No desenho animado Popeye, o marinheiro ganha força extra quando come uma lata de espinafre. Cientistas da Universidade Livre de Berlim descobriram que isso não é apenas ficção. Após um estudo, eles recomendam que a ecdisterona – substância química presente no espinafre – seja adicionada à lista de doping.

O Instituto de Farmácia da universidade conduziu um programa de treinamento de força de 10 semanas com 46 atletas para testar como a substância afeta o desempenho físico. Alguns dos participantes receberam placebos e, outros, cápsulas de ecdisterona contendo o equivalente a até 4 quilos de espinafre cru por dia.

Durante a pesquisa, que foi apoiada pela Agência Mundial Antidoping (Wada, na sigla em inglês), os atletas que receberam o suplemento viram sua força física aumentar três vezes mais que a dos colegas que tomaram o placebo.
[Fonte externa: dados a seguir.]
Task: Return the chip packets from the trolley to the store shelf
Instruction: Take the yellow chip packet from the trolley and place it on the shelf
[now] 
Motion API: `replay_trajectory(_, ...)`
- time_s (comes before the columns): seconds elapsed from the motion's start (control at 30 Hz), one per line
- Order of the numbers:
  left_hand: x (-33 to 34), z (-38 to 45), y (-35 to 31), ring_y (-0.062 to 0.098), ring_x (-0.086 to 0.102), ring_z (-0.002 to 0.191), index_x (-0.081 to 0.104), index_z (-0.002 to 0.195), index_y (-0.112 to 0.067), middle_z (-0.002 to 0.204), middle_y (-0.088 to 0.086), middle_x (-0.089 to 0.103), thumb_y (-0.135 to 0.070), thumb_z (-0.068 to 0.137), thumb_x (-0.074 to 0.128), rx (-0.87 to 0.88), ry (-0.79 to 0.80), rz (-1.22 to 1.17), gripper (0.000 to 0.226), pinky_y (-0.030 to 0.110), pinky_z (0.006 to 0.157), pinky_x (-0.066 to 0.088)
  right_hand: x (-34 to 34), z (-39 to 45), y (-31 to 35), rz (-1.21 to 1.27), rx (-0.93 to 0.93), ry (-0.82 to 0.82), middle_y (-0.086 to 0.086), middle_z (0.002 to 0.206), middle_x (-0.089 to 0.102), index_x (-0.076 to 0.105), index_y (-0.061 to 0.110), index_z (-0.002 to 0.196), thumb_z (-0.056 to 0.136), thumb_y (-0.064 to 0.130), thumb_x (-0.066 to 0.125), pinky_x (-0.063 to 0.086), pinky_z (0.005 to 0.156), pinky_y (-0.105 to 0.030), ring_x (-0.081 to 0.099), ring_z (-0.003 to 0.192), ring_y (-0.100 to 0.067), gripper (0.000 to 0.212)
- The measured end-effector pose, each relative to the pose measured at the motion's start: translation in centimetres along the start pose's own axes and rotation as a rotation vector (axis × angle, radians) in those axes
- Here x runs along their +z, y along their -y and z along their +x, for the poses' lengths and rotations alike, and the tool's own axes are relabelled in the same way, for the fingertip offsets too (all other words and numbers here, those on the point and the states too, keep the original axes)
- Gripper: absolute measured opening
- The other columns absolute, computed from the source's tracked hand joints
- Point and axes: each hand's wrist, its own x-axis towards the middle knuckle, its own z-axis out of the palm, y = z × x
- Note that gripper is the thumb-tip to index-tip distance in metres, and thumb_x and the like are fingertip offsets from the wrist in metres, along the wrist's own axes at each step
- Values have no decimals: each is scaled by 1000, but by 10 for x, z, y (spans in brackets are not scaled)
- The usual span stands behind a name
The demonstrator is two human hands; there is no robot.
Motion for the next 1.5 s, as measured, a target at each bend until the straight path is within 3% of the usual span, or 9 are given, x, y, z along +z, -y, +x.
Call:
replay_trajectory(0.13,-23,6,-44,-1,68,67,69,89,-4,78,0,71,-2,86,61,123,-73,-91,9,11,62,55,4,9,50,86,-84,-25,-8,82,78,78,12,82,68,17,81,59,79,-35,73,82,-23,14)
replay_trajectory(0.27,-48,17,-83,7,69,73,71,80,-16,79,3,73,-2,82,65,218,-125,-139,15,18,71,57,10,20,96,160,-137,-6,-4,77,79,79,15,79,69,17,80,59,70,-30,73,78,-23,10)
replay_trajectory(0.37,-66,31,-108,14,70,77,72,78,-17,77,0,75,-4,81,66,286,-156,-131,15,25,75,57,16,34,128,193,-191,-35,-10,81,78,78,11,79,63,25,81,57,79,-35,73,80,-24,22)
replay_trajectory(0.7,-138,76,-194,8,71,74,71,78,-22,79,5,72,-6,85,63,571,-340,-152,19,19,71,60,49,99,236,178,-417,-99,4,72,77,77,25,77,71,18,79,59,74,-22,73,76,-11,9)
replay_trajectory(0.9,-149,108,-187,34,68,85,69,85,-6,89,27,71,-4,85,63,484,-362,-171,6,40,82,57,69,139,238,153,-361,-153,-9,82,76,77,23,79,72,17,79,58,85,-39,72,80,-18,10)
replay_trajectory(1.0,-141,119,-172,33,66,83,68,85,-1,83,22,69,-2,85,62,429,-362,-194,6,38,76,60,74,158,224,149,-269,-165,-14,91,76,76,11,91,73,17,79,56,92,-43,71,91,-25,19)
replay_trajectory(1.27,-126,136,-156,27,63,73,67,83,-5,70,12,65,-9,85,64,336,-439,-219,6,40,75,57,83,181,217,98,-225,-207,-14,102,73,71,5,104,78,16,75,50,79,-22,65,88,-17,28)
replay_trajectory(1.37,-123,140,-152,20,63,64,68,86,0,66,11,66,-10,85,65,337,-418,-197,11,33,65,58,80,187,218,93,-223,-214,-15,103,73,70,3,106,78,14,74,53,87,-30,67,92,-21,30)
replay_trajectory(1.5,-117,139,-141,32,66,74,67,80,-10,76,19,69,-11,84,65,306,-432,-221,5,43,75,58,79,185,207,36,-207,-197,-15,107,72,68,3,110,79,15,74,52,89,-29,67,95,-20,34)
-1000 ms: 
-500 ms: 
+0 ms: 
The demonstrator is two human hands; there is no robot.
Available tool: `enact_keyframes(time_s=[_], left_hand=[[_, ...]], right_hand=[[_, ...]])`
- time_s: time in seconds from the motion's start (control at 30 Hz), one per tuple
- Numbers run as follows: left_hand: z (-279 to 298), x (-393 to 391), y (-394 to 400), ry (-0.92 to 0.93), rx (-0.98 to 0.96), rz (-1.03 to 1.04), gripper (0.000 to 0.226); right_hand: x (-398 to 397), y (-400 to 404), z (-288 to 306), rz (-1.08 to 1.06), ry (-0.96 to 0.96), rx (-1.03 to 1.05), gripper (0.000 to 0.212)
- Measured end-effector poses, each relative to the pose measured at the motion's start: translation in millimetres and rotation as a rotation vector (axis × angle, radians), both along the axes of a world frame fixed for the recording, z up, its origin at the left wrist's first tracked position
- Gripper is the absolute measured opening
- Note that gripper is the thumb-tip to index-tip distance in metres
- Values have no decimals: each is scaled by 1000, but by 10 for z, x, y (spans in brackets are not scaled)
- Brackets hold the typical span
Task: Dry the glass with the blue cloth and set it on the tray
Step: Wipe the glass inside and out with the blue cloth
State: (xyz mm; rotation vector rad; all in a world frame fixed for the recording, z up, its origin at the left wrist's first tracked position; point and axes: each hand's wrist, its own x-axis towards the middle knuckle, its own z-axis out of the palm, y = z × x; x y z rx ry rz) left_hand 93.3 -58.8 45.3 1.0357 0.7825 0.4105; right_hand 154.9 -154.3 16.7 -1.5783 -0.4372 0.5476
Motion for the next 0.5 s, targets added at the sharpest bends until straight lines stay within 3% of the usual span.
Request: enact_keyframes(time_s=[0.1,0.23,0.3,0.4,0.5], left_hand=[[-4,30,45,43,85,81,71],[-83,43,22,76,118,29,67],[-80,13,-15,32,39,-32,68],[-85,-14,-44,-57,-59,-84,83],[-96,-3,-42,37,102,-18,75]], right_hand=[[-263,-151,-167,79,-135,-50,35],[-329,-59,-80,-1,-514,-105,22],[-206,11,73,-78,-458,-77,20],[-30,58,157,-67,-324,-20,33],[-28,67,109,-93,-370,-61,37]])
O estudo é o primeiro na Alemanha a provar a ligação entre a ecdisterona do espinafre e a melhora significativa do desempenho físico, embora pesquisas anteriores em outros países tenham apontado conclusões semelhantes.

“Nossa hipótese era de que veríamos um aumento no desempenho, mas não esperávamos que fosse tão grande”, disse Maria Parr, do Instituto de Farmácia da Universidade de Berlim, em entrevista às emissoras ARD e ARTE.

Substância proibida?
De acordo com a pesquisadora, os resultados indicam que a ecdisterona deveria pertencer à lista de substâncias proibidas para atletas.
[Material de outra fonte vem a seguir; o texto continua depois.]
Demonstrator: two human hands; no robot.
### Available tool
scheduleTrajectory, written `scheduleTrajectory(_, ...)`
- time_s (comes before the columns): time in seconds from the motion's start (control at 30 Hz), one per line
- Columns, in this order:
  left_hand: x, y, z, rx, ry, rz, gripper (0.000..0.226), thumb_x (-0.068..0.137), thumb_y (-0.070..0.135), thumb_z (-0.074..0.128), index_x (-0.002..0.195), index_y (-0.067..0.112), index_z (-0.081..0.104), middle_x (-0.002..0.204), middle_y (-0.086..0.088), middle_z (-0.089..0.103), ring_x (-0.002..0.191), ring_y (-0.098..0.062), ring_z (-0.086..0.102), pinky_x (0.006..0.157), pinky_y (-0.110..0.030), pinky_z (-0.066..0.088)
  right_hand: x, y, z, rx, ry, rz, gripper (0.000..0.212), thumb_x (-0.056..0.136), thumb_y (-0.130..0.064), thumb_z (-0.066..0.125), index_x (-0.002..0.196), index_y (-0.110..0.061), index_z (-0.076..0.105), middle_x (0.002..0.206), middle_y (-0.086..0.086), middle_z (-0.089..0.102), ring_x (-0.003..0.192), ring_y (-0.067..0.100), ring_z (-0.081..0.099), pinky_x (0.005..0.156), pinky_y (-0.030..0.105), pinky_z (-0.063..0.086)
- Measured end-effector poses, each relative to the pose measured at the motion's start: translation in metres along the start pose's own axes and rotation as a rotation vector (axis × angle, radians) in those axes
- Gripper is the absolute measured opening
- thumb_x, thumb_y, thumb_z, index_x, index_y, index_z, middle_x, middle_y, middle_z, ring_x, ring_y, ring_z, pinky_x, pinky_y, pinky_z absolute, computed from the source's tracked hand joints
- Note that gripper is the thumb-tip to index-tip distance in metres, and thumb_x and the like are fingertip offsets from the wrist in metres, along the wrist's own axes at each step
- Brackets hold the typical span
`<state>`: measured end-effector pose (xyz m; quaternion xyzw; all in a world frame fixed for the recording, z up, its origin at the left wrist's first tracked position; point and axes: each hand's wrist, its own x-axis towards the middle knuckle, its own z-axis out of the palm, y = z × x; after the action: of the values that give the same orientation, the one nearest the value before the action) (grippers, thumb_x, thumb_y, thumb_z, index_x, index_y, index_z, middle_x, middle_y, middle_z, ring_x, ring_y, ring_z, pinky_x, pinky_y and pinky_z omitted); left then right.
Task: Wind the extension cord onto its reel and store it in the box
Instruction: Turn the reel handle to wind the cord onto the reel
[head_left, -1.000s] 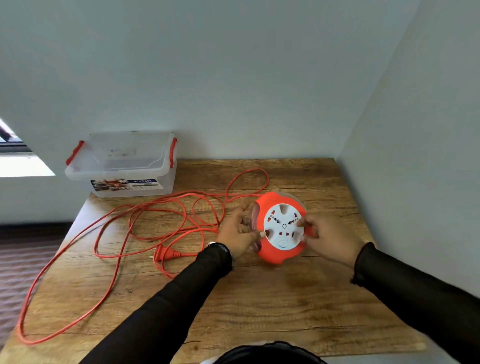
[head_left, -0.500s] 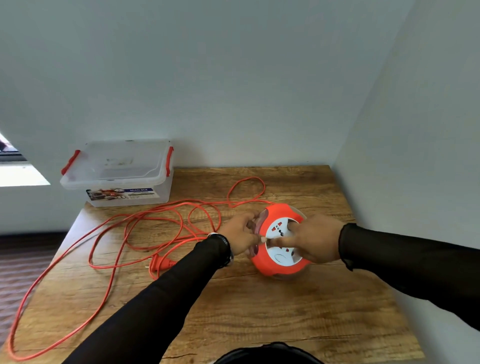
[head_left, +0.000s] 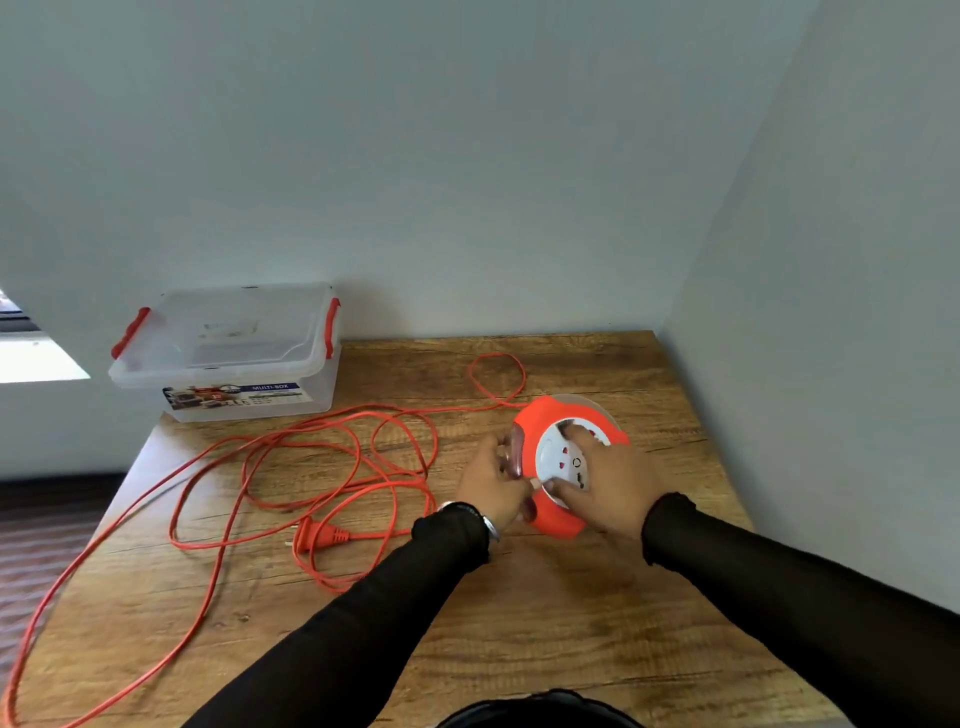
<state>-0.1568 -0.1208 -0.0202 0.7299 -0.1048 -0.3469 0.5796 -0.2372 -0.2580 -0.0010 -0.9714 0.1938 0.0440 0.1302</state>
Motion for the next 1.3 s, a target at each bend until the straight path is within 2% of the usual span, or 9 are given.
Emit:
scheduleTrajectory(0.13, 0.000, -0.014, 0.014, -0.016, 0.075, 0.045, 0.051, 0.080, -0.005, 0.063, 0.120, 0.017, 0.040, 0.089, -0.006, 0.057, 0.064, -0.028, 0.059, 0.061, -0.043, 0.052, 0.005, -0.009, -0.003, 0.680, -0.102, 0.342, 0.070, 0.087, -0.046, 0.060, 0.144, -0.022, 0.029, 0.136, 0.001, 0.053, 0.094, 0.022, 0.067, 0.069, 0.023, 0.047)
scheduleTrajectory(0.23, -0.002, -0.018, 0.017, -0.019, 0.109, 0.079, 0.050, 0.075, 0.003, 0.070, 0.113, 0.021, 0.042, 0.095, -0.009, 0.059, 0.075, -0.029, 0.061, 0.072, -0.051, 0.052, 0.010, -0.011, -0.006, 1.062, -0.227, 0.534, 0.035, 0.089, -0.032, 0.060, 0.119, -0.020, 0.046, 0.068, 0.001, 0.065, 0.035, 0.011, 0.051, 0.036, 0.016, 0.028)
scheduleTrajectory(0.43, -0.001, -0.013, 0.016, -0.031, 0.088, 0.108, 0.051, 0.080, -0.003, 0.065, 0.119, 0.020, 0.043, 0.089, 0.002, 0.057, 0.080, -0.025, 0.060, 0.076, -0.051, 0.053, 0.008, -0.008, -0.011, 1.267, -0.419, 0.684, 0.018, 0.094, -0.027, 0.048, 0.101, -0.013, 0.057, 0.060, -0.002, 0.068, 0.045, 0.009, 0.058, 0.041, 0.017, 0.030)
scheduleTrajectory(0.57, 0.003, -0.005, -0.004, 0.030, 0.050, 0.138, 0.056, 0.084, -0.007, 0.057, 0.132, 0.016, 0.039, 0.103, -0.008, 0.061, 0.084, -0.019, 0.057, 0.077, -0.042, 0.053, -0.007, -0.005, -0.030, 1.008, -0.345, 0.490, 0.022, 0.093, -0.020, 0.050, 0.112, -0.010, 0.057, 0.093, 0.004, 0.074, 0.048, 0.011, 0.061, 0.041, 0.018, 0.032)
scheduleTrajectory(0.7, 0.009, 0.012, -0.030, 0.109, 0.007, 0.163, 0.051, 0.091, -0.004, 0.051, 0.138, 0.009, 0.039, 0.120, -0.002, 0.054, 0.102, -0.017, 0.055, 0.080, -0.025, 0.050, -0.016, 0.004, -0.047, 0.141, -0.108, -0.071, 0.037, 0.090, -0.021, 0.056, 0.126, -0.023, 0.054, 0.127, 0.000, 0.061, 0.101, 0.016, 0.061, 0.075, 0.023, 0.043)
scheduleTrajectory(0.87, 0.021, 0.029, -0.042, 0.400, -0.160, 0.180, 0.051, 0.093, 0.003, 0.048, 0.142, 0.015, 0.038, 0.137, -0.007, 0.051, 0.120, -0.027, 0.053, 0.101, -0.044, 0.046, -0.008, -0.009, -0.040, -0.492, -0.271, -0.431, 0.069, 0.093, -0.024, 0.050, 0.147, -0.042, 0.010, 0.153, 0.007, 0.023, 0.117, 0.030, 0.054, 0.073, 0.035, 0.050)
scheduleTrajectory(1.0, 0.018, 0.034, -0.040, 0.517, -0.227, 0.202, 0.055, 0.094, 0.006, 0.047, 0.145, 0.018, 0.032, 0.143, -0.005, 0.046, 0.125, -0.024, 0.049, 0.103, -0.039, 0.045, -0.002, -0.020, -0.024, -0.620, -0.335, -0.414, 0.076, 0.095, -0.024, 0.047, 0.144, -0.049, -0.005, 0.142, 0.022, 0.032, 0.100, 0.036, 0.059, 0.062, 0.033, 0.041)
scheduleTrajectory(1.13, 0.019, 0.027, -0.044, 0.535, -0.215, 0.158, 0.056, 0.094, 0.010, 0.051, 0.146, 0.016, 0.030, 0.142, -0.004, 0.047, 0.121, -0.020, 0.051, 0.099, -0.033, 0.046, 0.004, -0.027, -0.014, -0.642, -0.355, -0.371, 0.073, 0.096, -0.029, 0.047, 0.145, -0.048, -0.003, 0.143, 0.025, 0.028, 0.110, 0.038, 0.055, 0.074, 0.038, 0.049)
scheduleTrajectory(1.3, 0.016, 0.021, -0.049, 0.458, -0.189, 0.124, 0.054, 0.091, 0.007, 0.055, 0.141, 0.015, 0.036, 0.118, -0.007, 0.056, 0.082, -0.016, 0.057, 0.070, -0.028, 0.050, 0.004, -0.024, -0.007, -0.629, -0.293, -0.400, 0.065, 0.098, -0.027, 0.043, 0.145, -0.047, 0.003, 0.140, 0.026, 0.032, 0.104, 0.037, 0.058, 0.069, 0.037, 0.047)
“Recomendamos à Wada, em nosso relatório, que a substância seja adicionada à lista de doping. Achamos que, se ela aumenta o desempenho, essa vantagem injusta deve ser eliminada”, acrescentou.

A decisão ficará a cargo de um corpo de especialistas da agência, mas só deve ser tomada após uma investigação mais aprofundada sobre quanto o uso da ecdisterona é difundido no esporte profissional.
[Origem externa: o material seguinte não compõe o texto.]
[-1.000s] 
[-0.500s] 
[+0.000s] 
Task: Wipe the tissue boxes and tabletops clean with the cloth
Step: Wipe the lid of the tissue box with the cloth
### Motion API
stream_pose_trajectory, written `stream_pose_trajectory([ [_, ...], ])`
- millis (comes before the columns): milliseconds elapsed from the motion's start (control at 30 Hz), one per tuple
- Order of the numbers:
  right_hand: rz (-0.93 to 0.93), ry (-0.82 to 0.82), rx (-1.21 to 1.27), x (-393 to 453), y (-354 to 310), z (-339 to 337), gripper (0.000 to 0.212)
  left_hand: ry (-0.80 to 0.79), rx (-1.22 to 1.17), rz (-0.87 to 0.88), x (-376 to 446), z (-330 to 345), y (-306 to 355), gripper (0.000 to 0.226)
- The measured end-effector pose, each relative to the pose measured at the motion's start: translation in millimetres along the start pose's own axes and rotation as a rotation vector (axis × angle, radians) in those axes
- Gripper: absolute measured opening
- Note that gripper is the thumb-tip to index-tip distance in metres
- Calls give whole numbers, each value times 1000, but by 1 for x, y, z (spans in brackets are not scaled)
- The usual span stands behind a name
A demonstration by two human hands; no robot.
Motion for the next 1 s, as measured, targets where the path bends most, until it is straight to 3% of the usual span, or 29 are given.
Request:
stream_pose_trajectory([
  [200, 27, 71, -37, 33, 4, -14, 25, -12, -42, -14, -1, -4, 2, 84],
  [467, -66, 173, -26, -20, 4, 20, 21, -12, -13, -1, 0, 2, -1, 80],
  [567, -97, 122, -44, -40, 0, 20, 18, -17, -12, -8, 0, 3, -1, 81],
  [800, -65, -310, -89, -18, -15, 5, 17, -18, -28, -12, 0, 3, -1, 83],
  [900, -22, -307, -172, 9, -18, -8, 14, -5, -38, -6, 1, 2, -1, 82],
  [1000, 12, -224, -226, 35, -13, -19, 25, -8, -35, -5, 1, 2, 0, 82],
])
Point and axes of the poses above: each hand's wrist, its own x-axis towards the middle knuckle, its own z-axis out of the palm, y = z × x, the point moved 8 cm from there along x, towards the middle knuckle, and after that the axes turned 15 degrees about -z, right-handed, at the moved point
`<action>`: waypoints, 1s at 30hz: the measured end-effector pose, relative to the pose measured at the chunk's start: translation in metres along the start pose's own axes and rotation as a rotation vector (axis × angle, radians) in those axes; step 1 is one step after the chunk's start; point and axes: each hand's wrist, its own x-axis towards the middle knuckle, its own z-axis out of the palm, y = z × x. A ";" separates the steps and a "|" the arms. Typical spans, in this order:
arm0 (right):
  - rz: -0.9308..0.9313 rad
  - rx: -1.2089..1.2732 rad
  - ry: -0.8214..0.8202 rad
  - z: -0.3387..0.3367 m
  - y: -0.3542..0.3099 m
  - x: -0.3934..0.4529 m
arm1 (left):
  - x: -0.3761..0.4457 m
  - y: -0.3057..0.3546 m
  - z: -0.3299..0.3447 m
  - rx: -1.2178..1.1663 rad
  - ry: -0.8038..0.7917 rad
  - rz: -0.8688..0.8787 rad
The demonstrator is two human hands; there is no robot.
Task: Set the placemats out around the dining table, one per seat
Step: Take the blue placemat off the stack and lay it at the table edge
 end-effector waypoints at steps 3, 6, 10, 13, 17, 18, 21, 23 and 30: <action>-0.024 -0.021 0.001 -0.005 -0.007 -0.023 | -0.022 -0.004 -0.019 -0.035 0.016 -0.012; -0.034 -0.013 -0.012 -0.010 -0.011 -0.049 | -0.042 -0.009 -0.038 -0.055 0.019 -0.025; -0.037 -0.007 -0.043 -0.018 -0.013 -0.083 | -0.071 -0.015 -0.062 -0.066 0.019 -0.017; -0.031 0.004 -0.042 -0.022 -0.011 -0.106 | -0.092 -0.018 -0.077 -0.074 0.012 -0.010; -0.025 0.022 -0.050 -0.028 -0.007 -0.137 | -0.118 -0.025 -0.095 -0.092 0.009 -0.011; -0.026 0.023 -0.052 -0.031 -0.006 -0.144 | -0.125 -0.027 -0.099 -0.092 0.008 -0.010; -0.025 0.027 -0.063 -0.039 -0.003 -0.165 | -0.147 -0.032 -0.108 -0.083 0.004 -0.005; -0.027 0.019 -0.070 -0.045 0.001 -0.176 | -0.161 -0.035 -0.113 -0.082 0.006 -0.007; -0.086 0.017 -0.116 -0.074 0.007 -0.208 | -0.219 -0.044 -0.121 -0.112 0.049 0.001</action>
Fritz Sörgel, especialista em combate ao doping, disse à rádio “Deutschlandfunk” que espera que sejam feitos mais estudos sobre as propriedades de outras plantas.

“No passado, não podíamos analisar esse tipo de substância com o mesmo nível de precisão de hoje”, disse ele. “Agora, nós temos métodos analíticos que permitem extrair substâncias de plantas que também poderiam ter um impacto. Então [este estudo] é realmente apenas o começo.”